TASK OBJECTIVE:
Nothing but the lines from the one containing "Where can you find the black left robot" through the end of the data should be output, each reproduced exactly.

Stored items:
BEGIN

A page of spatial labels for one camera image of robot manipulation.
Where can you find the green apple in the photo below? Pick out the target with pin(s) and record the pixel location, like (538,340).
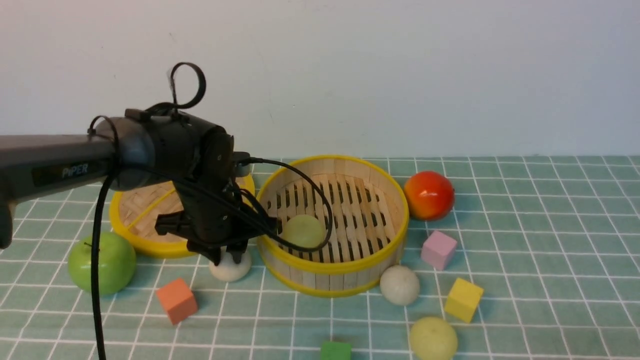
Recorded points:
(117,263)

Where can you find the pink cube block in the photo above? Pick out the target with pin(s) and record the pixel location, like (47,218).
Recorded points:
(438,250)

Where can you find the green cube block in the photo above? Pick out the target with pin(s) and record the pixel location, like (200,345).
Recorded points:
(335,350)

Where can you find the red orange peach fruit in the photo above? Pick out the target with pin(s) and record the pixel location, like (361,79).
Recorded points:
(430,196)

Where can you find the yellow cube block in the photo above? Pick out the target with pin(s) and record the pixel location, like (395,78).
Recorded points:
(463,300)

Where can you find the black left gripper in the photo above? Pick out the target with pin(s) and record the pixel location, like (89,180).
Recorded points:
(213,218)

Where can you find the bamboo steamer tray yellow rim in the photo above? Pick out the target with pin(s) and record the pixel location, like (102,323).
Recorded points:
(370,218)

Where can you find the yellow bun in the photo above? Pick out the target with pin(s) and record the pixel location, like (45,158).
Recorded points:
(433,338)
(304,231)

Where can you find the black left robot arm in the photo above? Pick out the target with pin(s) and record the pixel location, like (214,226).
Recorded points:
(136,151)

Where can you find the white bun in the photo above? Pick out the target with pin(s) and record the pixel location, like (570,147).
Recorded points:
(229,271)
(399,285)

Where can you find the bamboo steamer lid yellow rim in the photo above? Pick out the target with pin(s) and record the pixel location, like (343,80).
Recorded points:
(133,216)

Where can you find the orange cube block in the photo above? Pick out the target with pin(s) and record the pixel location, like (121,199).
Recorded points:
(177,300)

END

FINISHED TASK:
Where can you find the black left robot arm in the photo above? Pick out the target with pin(s) and record the pixel location, like (214,226).
Recorded points:
(136,151)

Where can you find the white bun in the photo above? Pick out the target with pin(s) and record the pixel location, like (570,147).
Recorded points:
(229,271)
(399,285)

Where can you find the bamboo steamer lid yellow rim in the photo above? Pick out the target with pin(s) and record the pixel location, like (343,80).
Recorded points:
(133,216)

Where can you find the orange cube block in the photo above? Pick out the target with pin(s) and record the pixel location, like (121,199).
Recorded points:
(177,300)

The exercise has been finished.